### DESCRIPTION OF THE TASK:
Exactly as they stand, give the records below again, with no images.

DATA EXTRACTS Block Start

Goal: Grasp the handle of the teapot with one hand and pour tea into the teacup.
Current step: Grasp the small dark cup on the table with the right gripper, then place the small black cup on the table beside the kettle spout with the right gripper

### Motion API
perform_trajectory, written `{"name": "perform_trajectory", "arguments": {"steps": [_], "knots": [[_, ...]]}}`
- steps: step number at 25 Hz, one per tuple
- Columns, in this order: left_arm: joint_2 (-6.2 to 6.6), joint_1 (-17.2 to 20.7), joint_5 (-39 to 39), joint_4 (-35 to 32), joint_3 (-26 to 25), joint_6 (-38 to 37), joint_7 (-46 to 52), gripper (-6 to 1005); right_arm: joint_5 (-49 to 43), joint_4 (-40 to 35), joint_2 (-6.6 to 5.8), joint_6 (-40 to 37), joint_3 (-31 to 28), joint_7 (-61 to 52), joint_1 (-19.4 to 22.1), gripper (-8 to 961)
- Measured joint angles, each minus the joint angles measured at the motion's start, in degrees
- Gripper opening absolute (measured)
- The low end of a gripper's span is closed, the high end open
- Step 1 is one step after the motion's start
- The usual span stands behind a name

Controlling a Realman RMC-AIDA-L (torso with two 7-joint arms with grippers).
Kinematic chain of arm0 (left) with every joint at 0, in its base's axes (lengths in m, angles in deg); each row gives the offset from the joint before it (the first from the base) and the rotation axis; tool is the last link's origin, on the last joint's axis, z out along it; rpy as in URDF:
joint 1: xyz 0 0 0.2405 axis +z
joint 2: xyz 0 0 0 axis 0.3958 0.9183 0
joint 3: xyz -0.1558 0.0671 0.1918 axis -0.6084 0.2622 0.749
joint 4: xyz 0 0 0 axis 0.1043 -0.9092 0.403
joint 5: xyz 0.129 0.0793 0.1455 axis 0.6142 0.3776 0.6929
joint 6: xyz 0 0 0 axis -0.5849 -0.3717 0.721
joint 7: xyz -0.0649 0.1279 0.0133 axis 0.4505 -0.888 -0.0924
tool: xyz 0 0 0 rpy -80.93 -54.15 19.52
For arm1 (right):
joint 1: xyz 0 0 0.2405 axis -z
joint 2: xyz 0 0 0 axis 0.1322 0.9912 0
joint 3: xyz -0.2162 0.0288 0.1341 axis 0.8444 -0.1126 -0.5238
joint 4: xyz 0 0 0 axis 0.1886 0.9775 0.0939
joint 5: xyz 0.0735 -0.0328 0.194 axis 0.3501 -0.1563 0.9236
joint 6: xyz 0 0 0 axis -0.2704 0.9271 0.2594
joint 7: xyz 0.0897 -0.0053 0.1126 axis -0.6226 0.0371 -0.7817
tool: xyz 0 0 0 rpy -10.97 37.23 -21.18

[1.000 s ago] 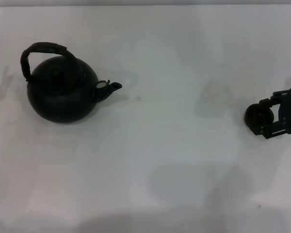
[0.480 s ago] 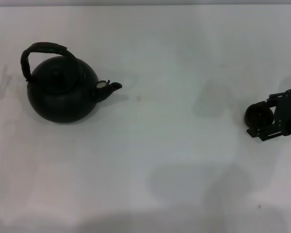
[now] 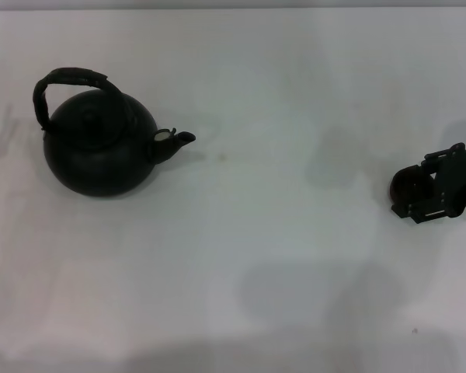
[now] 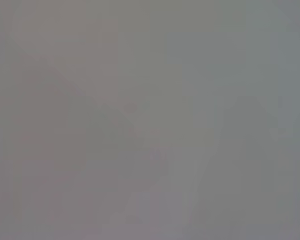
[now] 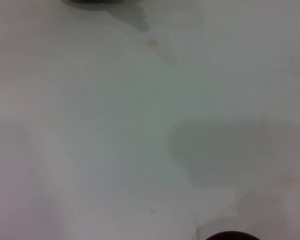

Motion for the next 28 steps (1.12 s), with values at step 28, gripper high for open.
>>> {"name": "perform_trajectory", "arguments": {"steps": [28], "knots": [[-0.14,-0.3,0.1,0.2,1.4,1.0,0.0,840,17.2,-6.2,0.56,-9.1,25.8,-11.8,-6.3,731]]}}
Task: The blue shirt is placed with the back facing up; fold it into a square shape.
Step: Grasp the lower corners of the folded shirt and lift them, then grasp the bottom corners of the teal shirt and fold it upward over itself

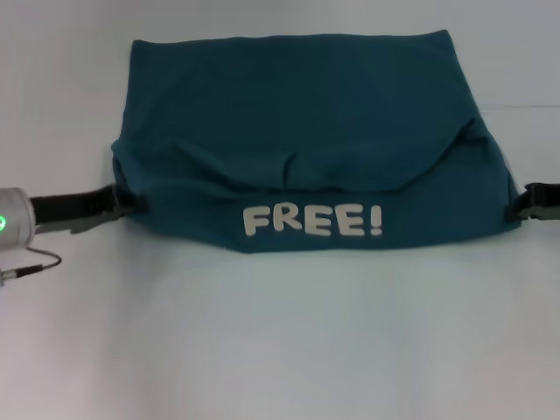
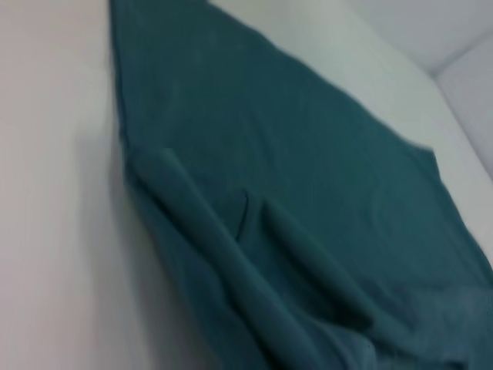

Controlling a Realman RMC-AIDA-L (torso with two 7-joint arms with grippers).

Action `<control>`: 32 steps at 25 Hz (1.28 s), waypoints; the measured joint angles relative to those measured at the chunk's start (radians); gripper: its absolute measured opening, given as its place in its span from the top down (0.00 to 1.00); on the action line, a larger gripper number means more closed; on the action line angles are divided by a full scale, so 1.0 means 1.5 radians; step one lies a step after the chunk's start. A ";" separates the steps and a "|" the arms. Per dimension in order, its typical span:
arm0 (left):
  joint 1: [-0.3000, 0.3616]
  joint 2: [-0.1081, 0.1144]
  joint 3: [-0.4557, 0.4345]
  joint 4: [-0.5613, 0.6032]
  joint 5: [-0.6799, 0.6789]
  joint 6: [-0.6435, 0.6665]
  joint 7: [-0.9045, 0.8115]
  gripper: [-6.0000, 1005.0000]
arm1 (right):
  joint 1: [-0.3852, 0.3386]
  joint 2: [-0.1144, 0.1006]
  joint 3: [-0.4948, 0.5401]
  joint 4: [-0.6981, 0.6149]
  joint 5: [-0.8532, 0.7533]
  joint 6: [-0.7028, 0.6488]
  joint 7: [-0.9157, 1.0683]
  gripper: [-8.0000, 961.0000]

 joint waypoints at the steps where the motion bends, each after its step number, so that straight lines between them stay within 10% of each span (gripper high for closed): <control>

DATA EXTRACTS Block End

### EXERCISE ANSWER:
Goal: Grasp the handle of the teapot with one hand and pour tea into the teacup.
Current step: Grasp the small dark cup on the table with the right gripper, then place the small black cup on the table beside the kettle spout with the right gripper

### Motion API
perform_trajectory, written `{"name": "perform_trajectory", "arguments": {"steps": [_], "knots": [[_, ...]]}}`
- steps: step number at 25 Hz, one per tuple
- Columns, in this order: left_arm: joint_2 (-6.2 to 6.6), joint_1 (-17.2 to 20.7), joint_5 (-39 to 39), joint_4 (-35 to 32), joint_3 (-26 to 25), joint_6 (-38 to 37), joint_7 (-46 to 52), gripper (-6 to 1005); right_arm: joint_5 (-49 to 43), joint_4 (-40 to 35), joint_2 (-6.6 to 5.8), joint_6 (-40 to 37), joint_3 (-31 to 28), joint_7 (-61 to 52), joint_1 (-19.4 to 22.1), gripper (-8 to 961)
- Measured joint angles, each minus the joint angles measured at the motion's start, in degrees
- Gripper opening absolute (measured)
- The low end of a gripper's span is closed, the high end open
- Step 1 is one step after the motion's start
- The usual span stands behind a name

Controlling a Realman RMC-AIDA-L (torso with two 7-joint arms with grippers).
Kinematic chain of arm0 (left) with every joint at 0, in its base's axes (lengths in m, angles in deg); each row gives the offset from the joint before it (the first from the base) and the rotation axis; tool is the last link's origin, on the last joint's axis, z out along it; rpy as in URDF:
joint 1: xyz 0 0 0.2405 axis +z
joint 2: xyz 0 0 0 axis 0.3958 0.9183 0
joint 3: xyz -0.1558 0.0671 0.1918 axis -0.6084 0.2622 0.749
joint 4: xyz 0 0 0 axis 0.1043 -0.9092 0.403
joint 5: xyz 0.129 0.0793 0.1455 axis 0.6142 0.3776 0.6929
joint 6: xyz 0 0 0 axis -0.5849 -0.3717 0.721
joint 7: xyz -0.0649 0.1279 0.0133 axis 0.4505 -0.888 -0.0924
tool: xyz 0 0 0 rpy -80.93 -54.15 19.52
For arm1 (right):
joint 1: xyz 0 0 0.2405 axis -z
joint 2: xyz 0 0 0 axis 0.1322 0.9912 0
joint 3: xyz -0.2162 0.0288 0.1341 axis 0.8444 -0.1126 -0.5238
joint 4: xyz 0 0 0 axis 0.1886 0.9775 0.0939
joint 5: xyz 0.0735 -0.0328 0.194 axis 0.3501 -0.1563 0.9236
joint 6: xyz 0 0 0 axis -0.2704 0.9271 0.2594
joint 7: xyz 0.0897 -0.0053 0.1126 axis -0.6226 0.0371 -0.7817
tool: xyz 0 0 0 rpy -10.97 37.23 -21.18

[1.000 s ago] 
[0.480 s ago] 
[now] 
[now] 
[now] 

Motion for the next 28 steps (1.12 s), with values at step 28, gripper high for open.
>>> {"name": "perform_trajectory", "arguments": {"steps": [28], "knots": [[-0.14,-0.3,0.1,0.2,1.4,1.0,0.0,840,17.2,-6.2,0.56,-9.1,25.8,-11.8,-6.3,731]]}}
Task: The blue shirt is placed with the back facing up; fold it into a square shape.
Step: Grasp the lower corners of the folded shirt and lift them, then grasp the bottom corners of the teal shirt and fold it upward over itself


Controlling a Realman RMC-AIDA-L (torso with two 7-joint arms with grippers).

Action `<control>`: 32 steps at 25 Hz (1.28 s), waypoints; the measured joint angles relative to those measured at the chunk's start (radians); gripper: its absolute measured opening, given as its place in its span from the top down (0.00 to 1.00); on the action line, a larger gripper number means more closed; on the action line angles are divided by a full scale, so 1.0 means 1.5 radians; step one lies a step after the chunk's start. A ";" separates the steps and a "|" the arms. Per dimension in order, its typical span:
arm0 (left):
  joint 1: [-0.3000, 0.3616]
  joint 2: [-0.1081, 0.1144]
  joint 3: [-0.4557, 0.4345]
  joint 4: [-0.5613, 0.6032]
  joint 5: [-0.6799, 0.6789]
  joint 6: [-0.6435, 0.6665]
  joint 7: [-0.9045, 0.8115]
  gripper: [-6.0000, 1005.0000]
arm1 (right):
  joint 1: [-0.3852, 0.3386]
  joint 2: [-0.1144, 0.1006]
  joint 3: [-0.4948, 0.5401]
  joint 4: [-0.6981, 0.6149]
  joint 5: [-0.8532, 0.7533]
  joint 6: [-0.7028, 0.6488]
  joint 7: [-0.9157, 1.0683]
  gripper: [-8.0000, 961.0000]

 joint waypoints at the steps where the motion bends, each after its step number, so that straight lines between them stay within 10% of each span (gripper high for closed): <control>

No more output is expected here.